Breakthrough the Suboptimal Stable Point in Value-Factorization-Based Multi-Agent Reinforcement Learning
Summary: arXiv:2604.05297v1 Announce Type: new
Abstract
Value factorization, a popular paradigm in Multi-Agent Reinforcement Learning (MARL), faces significant theoretical and algorithmic bottlenecks. One of the most pressing issues is its tendency to converge to suboptimal solutions, a phenomenon that remains poorly understood and unsolved. Existing analyses primarily focus on the optimal cases, which leaves a considerable gap in understanding the nature of suboptimal convergence.

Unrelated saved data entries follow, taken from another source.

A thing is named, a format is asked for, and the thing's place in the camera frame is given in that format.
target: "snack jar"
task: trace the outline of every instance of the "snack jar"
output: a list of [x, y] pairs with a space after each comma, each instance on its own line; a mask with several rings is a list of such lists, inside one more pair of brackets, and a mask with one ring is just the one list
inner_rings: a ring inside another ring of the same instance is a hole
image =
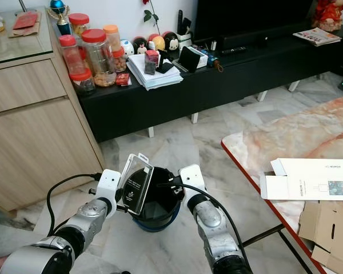
[[87, 96], [95, 92], [94, 79], [87, 68], [83, 74], [69, 74], [73, 81], [75, 91], [79, 96]]
[[89, 16], [84, 13], [71, 13], [69, 15], [69, 21], [71, 23], [71, 29], [73, 34], [81, 38], [81, 34], [90, 28]]
[[118, 27], [116, 25], [106, 25], [103, 30], [107, 34], [112, 52], [121, 49], [121, 39], [119, 37]]
[[101, 87], [113, 85], [117, 74], [105, 32], [101, 29], [90, 29], [84, 31], [81, 36], [95, 84]]
[[123, 47], [121, 47], [121, 49], [118, 51], [113, 51], [112, 54], [113, 54], [115, 71], [116, 72], [125, 71], [127, 68], [127, 65], [126, 65], [126, 58], [124, 56], [125, 50], [123, 49]]
[[79, 48], [76, 45], [75, 37], [67, 34], [60, 36], [58, 39], [61, 45], [63, 58], [69, 69], [69, 74], [85, 73], [85, 65], [81, 58]]

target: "white cardboard box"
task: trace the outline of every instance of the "white cardboard box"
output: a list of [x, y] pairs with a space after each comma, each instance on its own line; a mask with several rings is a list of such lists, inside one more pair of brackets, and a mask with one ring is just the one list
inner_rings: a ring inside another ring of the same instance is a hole
[[343, 160], [278, 158], [271, 164], [279, 176], [261, 176], [262, 198], [343, 200]]

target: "red jar lid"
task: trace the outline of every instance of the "red jar lid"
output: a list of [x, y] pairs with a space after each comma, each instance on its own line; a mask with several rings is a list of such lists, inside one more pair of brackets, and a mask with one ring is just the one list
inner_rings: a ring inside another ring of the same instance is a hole
[[60, 45], [63, 46], [63, 47], [70, 47], [70, 46], [75, 46], [76, 45], [75, 37], [73, 37], [70, 34], [66, 34], [66, 35], [60, 36], [58, 38], [58, 40], [59, 40]]
[[89, 16], [84, 13], [71, 13], [69, 21], [74, 25], [84, 25], [89, 23]]
[[113, 58], [119, 58], [119, 57], [123, 56], [124, 53], [125, 53], [125, 50], [123, 49], [123, 47], [121, 47], [120, 50], [112, 51]]
[[85, 68], [85, 72], [82, 74], [69, 74], [71, 80], [73, 81], [85, 81], [88, 80], [92, 75], [88, 68]]
[[105, 32], [101, 29], [86, 30], [81, 34], [82, 40], [88, 43], [103, 42], [107, 38]]

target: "cabinet leg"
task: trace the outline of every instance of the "cabinet leg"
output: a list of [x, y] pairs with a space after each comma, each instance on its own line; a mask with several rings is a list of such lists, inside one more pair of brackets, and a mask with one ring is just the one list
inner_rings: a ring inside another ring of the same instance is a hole
[[290, 87], [288, 88], [288, 90], [291, 91], [291, 92], [295, 91], [295, 89], [297, 88], [299, 82], [300, 82], [300, 80], [292, 82]]
[[258, 102], [262, 102], [264, 100], [265, 95], [267, 94], [267, 91], [268, 90], [265, 90], [265, 91], [262, 91], [262, 92], [258, 93], [258, 97], [257, 97]]
[[154, 137], [154, 127], [149, 127], [147, 132], [149, 133], [149, 138]]
[[192, 120], [192, 124], [197, 124], [197, 122], [198, 122], [198, 112], [192, 114], [191, 120]]

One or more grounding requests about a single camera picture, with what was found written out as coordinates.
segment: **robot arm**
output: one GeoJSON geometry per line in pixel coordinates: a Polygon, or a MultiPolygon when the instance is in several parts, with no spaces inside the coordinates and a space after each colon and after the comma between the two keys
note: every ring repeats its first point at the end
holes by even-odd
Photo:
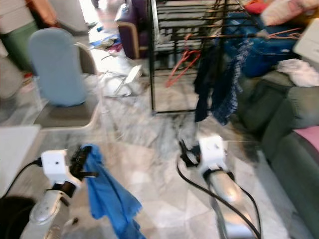
{"type": "Polygon", "coordinates": [[[69,205],[75,191],[81,187],[84,177],[96,177],[96,173],[82,172],[91,147],[78,149],[71,166],[65,164],[65,150],[46,151],[41,155],[44,174],[52,184],[43,198],[32,208],[29,222],[21,239],[59,239],[69,220],[69,205]]]}
{"type": "MultiPolygon", "coordinates": [[[[179,143],[181,158],[187,167],[195,166],[206,181],[210,191],[240,211],[250,222],[243,200],[241,188],[234,182],[225,164],[222,138],[215,134],[199,139],[199,147],[188,150],[183,141],[179,143]]],[[[211,198],[211,204],[217,215],[217,222],[222,239],[255,239],[255,234],[245,221],[232,209],[211,198]]]]}

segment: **white table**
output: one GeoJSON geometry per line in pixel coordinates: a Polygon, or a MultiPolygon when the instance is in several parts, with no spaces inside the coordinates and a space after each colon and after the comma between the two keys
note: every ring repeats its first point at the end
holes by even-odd
{"type": "Polygon", "coordinates": [[[40,126],[0,127],[0,196],[10,186],[23,162],[35,159],[41,144],[40,126]]]}

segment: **metal rack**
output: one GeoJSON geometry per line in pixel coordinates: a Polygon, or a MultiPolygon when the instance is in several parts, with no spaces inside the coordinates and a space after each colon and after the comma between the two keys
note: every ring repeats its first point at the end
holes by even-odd
{"type": "Polygon", "coordinates": [[[188,0],[189,4],[174,4],[180,0],[148,0],[148,18],[149,22],[149,68],[150,68],[150,86],[151,86],[151,105],[152,115],[168,113],[186,113],[193,112],[195,109],[156,111],[155,102],[155,71],[172,70],[172,68],[155,68],[156,55],[159,52],[173,55],[174,63],[184,51],[184,38],[188,38],[192,49],[202,50],[212,44],[212,40],[218,38],[219,52],[215,70],[217,74],[221,72],[224,55],[224,41],[229,38],[256,37],[256,34],[236,33],[240,27],[255,26],[260,28],[258,23],[245,10],[239,0],[215,0],[191,4],[193,0],[188,0]],[[230,17],[228,14],[233,12],[243,12],[245,16],[230,17]],[[229,20],[243,19],[241,24],[229,24],[229,20]],[[237,27],[232,34],[226,34],[227,27],[237,27]]]}

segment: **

To address this gap, we introduce a novel theoretical concept known as the stable point. This concept characterizes the potential convergence of value factorization in general cases, paving the way for deeper insights into the underlying mechanisms of MARL. Our analysis reveals that non-optimal stable points are a primary cause of poor performance within existing methods.
Theoretical Insights
Current theoretical frameworks do not adequately explain the convergence issues faced by value factorization approaches. By focusing on the stable point concept, we elucidate the distribution of stable points in existing methods and highlight the detrimental effects of suboptimal stable points. The challenge lies in the fact that algorithmically ensuring the optimal action is the unique stable point is nearly infeasible.
Algorithmic Approach
In light of these findings, we propose a more practical alternative: iteratively filtering suboptimal actions by rendering them unstable. This method stands in stark contrast to the traditional approach and emerges as a promising strategy for achieving global optimality. Our proposed framework, termed Multi-Round Value Factorization (MRVF), is designed to enhance the efficacy of value factorization in MARL.
Framework Highlights
- Non-Negative Payoff Increment: MRVF measures a non-negative payoff increment relative to the previously selected action, allowing for a dynamic adjustment of the action space.
- Transformation of Actions: Inferior actions are transformed into unstable points, thereby guiding each iteration toward a stable point associated with a superior action.
- Iterative Refinement: The iterative nature of MRVF enables continuous refinement of action selections, promoting convergence to more favorable outcomes.
Experimental Validation
To validate our theoretical and algorithmic contributions, we conducted experiments on challenging benchmarks, including predator-prey tasks and the StarCraft II Multi-Agent Challenge (SMAC). The results demonstrated that MRVF significantly outperformed state-of-the-art methods, confirming our analysis of stable points and showcasing the practical benefits of our proposed framework.
Conclusion
In summary, our work addresses a critical gap in the understanding of value factorization in MARL by introducing the concept of stable points and proposing the MRVF framework. This advancement not only enhances theoretical insights but also provides a robust algorithmic solution that effectively navigates the challenges of suboptimal convergence.
The implications of this research extend to various applications in multi-agent systems, reinforcing the importance of innovative approaches in the evolving landscape of artificial intelligence.